Patten Residence

By editor

Philipsburg, Granite County, Montana, September 2025

George Harn ran one of the two brickyards in Philipsburg in the 1880s, which meant he was in a position to profit from the town's ambition in a way that most people could not. When a mining camp decides it is going to be a real town, the first thing it does is start replacing its wooden buildings with brick ones, because wood burns and brick does not, and a town that burns down twice tends to lose its optimism. Philipsburg had made that decision, and Harn had the kilns to serve it.
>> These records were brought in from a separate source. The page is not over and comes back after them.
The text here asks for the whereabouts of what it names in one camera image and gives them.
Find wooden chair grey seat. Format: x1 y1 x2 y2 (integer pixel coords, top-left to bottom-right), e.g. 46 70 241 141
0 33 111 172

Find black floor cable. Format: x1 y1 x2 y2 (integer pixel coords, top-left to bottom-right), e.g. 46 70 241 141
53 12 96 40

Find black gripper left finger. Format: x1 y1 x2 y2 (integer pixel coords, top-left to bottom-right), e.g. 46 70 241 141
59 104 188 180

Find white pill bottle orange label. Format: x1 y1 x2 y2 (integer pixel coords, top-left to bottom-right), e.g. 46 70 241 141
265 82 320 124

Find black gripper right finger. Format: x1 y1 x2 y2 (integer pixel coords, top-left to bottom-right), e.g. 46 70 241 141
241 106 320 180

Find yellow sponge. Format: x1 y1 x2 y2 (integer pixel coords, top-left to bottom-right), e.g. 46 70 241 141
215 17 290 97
The brick he made was fired locally, from clay dug out of the Flint Creek Valley, and it had the dark, slightly irregular quality of brick that is made by hand rather than by machine. You can see it in the buildings along Broadway: the color is not the uniform red of Eastern commercial brick but something darker and more variable, as if the clay itself had opinions about the process. The Granite Mountain Mine was producing silver at a rate that justified the expense of permanent construction, and the merchants and professionals who had come to Philipsburg to serve the mine were building accordingly.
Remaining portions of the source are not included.